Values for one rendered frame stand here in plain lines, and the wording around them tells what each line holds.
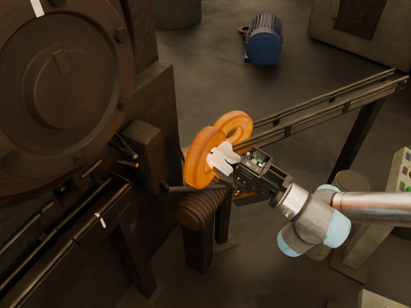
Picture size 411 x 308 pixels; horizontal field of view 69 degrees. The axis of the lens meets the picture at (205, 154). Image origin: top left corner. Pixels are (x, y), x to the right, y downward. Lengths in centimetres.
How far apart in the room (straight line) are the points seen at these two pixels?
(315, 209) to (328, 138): 149
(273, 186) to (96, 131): 37
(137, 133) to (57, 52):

· · · · ·

Only the lines from the one containing "Picture size 411" through the end of the entries above belong in the answer; repeat them exactly.

- _RESPONSE AREA_:
Picture size 411 x 308 pixels; horizontal field of view 69 degrees. The axis of the lens meets the picture at (205, 154). Image origin: top left corner. Pixels are (x, y), x to the right, y downward. Lengths in centimetres.
How far apart in the room (straight line) are the points seen at these two pixels?
(315, 209) to (328, 138): 149
(273, 186) to (96, 131): 37
(137, 133) to (57, 52):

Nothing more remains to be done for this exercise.